Why then are cytokine measurements poor predictors of outcome? The answer to this question lies in the complexity of the inflammatory response, because it is unlikely that one single factor drives the injury to the epithelial and endothelial barriers that occur in ARDS. Complex interactions between cells and cytokines are likely, and multivariate analyses will be needed to determine whether groups of variables are better predictors of outcome than single cytokine measurements. This approach will require studies of larger numbers of patients. In addition, the inflammatory response changes with time during the course of ARDS, as we have found that cytokine values on day 7 are more useful predictors of mortality than cytokine values on day 1.36 69 It is also possible that cytokines are the wrong molecules to use in predictive equations. Markers of collagen synthesis such as PCPIII and/or markers of epithelial and endothelial injury may be better variables to use, because they may better reflect the structural injury that causes persistent lung dysfunction and determine clinical outcome.66 67
ARDS is a diverse illness, and variations in the composition of patient populations may account for some of the variability in the published studies. Prospective studies are needed in which larger numbers of patients are studied throughout the course of the illness. Population sizes need to be large enough to permit stratification of the population by the risk factor associated with ARDS, and the outcome.

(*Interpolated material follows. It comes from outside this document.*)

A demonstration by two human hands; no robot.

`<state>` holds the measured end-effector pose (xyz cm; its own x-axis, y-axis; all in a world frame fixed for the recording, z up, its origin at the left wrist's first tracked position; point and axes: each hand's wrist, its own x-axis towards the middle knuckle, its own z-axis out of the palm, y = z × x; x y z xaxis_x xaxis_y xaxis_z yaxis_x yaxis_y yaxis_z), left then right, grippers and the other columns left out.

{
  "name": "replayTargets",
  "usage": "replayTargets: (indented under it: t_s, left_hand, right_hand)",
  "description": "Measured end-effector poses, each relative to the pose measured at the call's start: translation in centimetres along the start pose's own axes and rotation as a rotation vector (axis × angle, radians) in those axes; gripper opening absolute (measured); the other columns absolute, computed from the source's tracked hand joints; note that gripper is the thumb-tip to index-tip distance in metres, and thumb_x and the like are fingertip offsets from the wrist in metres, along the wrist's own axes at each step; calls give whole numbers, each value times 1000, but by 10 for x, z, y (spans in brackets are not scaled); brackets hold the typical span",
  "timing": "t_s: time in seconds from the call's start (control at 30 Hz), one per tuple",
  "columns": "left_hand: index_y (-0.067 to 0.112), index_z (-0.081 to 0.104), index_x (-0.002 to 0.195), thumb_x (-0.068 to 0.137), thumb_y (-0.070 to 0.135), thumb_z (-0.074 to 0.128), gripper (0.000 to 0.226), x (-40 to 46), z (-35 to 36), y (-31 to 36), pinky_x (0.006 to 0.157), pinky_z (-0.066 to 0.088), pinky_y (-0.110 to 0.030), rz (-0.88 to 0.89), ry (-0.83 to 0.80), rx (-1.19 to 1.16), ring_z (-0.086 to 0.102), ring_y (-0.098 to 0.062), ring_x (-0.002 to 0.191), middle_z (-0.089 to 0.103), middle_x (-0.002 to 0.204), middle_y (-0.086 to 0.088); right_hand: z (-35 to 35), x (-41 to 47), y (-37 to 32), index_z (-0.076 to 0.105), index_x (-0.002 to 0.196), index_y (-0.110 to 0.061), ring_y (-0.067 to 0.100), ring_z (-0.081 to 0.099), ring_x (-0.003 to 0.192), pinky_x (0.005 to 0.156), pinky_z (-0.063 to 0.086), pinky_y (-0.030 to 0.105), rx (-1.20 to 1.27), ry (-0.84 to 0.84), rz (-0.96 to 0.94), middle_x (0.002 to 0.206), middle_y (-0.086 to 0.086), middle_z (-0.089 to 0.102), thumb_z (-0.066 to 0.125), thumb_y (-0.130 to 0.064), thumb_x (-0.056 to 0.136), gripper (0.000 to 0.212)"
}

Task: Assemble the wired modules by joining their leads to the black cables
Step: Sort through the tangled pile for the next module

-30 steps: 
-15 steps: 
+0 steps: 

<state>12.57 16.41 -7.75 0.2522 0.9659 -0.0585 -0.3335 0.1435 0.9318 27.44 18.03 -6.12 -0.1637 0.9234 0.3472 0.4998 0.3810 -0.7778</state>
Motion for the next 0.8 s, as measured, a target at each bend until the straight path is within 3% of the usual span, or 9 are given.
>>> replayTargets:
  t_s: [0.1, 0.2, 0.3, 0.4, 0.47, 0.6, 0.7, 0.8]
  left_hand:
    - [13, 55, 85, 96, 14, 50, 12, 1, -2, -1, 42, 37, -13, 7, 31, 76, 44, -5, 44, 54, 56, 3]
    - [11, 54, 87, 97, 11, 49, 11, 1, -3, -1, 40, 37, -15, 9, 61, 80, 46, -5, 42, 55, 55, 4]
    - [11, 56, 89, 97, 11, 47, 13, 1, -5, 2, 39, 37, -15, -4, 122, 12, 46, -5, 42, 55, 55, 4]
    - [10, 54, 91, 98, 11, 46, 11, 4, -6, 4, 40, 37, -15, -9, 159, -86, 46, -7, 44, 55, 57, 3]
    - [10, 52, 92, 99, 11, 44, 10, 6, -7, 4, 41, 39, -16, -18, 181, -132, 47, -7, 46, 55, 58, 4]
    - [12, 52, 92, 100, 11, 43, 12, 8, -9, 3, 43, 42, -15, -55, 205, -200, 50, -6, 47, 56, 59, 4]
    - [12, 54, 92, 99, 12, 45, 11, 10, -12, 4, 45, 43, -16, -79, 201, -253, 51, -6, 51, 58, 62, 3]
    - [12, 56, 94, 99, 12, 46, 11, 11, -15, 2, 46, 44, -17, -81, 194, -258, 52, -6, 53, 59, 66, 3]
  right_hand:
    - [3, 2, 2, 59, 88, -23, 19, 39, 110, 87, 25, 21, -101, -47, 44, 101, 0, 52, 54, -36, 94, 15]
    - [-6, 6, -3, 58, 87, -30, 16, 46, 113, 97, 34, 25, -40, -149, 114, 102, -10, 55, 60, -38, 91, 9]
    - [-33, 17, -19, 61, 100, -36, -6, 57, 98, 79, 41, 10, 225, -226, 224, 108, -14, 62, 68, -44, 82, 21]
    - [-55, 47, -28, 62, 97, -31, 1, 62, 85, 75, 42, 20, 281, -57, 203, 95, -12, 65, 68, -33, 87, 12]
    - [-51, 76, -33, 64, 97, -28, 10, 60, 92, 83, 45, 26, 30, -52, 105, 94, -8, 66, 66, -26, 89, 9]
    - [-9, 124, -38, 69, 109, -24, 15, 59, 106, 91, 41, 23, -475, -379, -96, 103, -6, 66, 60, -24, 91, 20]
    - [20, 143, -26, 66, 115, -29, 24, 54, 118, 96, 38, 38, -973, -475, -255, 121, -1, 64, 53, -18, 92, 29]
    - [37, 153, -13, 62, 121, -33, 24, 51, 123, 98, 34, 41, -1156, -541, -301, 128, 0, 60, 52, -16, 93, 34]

In Seattle, approximately one third of patients develop ARDS because of severe sepsis, one third have trauma, and one third have a mixture of other risks, including gastric aspiration and mixed drug overdoses.36 73 Thus, to stratify an experimental sample by three clinical factors and two outcome variables would require a sample size of 120 patients in order to have 20 patients in each of six groups. This is a formidable challenge, as identifying patients and gathering lung fluid samples are complex tasks.
Conclusions
In summary, cytokine measurements in BAL fluid of patients before and after the onset of ARDS have provided valuable insights about the complexity of the inflammatory response that occurs in the lungs. Initial hopes that single cytokines would be useful predictors of onset or outcome have given way to the realization that the complexity of the inflammatory response prevents generalizations from measurements of single cytokines. The complex balance between cytokines and their naturally occurring inhibitors or antagonists requires that the evaluation of inflammatory pathways take into account the proinflammatory and anti-inflammatory factors that affect each pathway. ARDS is a disease in which biopsies of the affected tissue are not feasible, and BAL measurements may or may not represent the activity of individual cytokines in tissue. The major challenge now is to determine whether groups of cytokine variables can be used to predict more accurately either the onset or the outcome of the injury that occurs in the lungs. To do this, better markers of the state of the alveolar epithelial and endothelial barriers are needed, so that the relationship between the alveolar inflammatory response and the integrity of these important structural barriers can be assessed.